The Duke of Brunswick and his brother Ferdinand led a coalition of British, Prussian and Hanoverian troops in numerous skirmishes in the German provinces along the Rhine as the pushed the French forces back toward the river.

The French forces were led by Louis, Count of Clermont who replaced the captured Prince of Soubise Charles de Rohan, who was awaiting a negotiated ransom via Swiss intermediaries. Clermont was assisted by the Marquis de Contades and Victor Francois, the 2nd Duc de Brogile.

Battle of Dusseldorf

The allied forces numbers over 32,000 against the French forces numbering just over 47,000. On June 18th, the two armies sighted each other near villages outside of Dusseldorf near the banks of the Rhine. The primary lines of infantry drew up amongst a series of farm fields. Brunswick had a portion of his forces out of sight among Orchards and hedgerows bordering the fields. Brunswick aimed to trap the French against the bank, which soon occurred as their right flank took numerous volleys and began to fall back against the water. The left and center however was an even fight as the two armies trampled the summer crops underfoot on the field. Comete de Gisors however had found a nearby ford over the River and commanded the French Cavalry to swing around an cross it to defend the right flank and force the Allied forces back into the hedgerows and orchards were the horses could not pursue them easily.
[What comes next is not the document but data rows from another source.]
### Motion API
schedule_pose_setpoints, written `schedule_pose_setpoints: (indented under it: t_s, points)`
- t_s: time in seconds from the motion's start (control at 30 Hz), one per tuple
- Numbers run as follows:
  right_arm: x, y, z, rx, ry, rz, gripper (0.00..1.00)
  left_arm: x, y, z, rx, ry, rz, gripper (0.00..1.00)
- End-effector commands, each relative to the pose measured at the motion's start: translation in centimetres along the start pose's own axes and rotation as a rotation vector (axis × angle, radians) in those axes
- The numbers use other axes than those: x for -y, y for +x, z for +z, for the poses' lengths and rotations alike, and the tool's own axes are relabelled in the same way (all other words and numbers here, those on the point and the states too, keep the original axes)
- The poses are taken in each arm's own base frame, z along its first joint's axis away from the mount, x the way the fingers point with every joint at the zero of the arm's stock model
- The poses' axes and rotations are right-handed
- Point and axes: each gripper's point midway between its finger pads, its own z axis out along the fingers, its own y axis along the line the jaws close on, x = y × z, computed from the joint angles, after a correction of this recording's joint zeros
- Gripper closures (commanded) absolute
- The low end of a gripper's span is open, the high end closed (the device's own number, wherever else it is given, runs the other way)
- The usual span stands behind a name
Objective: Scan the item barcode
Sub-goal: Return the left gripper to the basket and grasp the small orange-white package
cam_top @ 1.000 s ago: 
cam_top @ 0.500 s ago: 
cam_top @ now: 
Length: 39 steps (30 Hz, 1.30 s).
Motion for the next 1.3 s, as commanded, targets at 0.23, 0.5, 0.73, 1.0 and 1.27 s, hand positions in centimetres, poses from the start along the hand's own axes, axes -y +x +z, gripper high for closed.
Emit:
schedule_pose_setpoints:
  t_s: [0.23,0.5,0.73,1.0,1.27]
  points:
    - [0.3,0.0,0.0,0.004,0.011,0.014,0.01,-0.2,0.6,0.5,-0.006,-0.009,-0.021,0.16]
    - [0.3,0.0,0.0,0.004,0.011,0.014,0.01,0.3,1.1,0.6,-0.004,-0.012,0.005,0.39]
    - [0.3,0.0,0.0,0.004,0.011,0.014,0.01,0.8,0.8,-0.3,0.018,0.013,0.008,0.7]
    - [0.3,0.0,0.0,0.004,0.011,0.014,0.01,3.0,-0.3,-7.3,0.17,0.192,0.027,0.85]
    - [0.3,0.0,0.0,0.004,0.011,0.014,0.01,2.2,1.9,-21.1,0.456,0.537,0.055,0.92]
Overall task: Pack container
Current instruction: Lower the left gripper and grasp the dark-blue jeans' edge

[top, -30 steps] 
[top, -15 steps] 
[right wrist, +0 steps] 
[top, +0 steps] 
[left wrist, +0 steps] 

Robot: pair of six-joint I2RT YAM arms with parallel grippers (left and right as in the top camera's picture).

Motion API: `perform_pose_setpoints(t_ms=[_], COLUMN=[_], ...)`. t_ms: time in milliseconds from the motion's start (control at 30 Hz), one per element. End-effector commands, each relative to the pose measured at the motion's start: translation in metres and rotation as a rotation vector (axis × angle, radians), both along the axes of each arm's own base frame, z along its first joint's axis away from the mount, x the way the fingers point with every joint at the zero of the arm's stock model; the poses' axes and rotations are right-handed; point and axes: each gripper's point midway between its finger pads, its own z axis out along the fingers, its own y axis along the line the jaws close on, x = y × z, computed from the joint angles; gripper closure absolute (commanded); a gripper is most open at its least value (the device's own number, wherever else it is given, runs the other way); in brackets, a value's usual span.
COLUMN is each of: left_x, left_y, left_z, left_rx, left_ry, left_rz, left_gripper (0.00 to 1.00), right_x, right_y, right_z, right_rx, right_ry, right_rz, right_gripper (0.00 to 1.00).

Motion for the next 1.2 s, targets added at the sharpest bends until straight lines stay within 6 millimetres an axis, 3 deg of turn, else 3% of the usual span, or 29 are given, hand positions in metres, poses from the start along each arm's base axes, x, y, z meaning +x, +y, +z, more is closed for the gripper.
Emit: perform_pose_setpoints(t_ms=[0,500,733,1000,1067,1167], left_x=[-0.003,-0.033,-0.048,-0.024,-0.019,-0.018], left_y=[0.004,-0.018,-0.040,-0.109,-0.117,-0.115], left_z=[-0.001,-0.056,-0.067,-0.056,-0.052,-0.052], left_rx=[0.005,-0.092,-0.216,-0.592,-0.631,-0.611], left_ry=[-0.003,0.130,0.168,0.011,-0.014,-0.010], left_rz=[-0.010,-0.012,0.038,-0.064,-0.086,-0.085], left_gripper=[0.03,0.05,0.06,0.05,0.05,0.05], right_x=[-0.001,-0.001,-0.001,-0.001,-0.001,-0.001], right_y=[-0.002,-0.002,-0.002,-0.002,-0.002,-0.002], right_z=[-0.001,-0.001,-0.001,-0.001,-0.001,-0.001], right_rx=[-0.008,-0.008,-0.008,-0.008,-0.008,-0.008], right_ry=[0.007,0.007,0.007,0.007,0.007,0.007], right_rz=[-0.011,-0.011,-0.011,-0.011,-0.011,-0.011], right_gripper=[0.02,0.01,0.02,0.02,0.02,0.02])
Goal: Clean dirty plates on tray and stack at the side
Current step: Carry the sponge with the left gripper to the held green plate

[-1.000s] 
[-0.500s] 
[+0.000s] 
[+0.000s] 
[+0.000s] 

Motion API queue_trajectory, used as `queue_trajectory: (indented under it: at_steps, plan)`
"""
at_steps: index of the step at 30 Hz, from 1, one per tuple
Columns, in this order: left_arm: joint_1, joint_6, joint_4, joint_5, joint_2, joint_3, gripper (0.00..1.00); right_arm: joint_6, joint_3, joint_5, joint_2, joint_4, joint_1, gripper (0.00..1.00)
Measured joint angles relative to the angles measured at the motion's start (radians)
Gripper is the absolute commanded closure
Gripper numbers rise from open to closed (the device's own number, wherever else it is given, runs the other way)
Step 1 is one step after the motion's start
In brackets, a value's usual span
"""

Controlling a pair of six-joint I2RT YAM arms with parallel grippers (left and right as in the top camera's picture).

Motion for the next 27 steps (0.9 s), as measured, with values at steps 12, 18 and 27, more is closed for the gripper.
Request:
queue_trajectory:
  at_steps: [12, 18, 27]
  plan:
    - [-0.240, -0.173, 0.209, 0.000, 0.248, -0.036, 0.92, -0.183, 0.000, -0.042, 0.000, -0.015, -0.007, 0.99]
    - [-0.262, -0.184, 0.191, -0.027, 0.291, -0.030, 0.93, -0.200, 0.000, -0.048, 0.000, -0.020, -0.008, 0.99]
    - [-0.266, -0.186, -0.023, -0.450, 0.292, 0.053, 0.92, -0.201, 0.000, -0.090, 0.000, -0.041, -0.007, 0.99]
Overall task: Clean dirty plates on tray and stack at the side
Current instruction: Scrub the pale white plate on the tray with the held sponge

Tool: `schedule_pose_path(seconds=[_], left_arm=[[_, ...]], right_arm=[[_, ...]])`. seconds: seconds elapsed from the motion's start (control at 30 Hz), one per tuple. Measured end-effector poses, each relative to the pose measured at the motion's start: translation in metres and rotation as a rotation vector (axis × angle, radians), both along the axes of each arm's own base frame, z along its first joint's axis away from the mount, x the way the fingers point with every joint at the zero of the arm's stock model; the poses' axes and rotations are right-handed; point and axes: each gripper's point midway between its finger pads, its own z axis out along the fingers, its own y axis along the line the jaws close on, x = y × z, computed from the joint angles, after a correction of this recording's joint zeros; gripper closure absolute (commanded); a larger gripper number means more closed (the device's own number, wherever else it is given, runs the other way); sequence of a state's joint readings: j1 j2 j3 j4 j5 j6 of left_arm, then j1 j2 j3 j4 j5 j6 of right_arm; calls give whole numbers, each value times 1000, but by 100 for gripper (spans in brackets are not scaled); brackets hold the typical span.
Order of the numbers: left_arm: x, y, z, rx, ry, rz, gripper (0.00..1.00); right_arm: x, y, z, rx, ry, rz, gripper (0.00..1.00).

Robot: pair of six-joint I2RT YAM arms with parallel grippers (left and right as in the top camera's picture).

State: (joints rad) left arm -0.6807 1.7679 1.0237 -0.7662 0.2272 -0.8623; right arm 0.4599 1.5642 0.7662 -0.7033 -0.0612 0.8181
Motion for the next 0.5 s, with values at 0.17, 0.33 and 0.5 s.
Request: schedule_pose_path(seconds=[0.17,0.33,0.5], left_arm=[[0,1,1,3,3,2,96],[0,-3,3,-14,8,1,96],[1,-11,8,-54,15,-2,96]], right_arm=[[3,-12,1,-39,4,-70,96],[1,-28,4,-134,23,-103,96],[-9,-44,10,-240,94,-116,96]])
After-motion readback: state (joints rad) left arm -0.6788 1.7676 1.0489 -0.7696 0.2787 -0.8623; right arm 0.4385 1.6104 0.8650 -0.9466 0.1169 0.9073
This allowed the French time to retreat across the Rhine in good order, while French Artillery on the far bank set up and prevented any serious attempt for the allied forces to reenter the open ground in pursuit of the retreating French.

Battle Results:
Allied Forces: 2000 dead and wounded.
French Forces: 3300 dead and wounded.


Allied Victory.

As a result of this battle Clermont would resign and Contades would take command of French forces on the eastern frontier. Upon learning of the defeat in Paris late the summer, Choiseul would send some of the first waves of reformed regiments the following spring to the eastern theater in a renewed bid to retake Hanover. In the meantime, France maintained a defensive stance along the Rhine. The Duke of Brunswick also chose not to pursue further across the Rhine as Fredrick had recalled Prussian troops in the area back east in an effort to bolster his own forces against Austria and Russia.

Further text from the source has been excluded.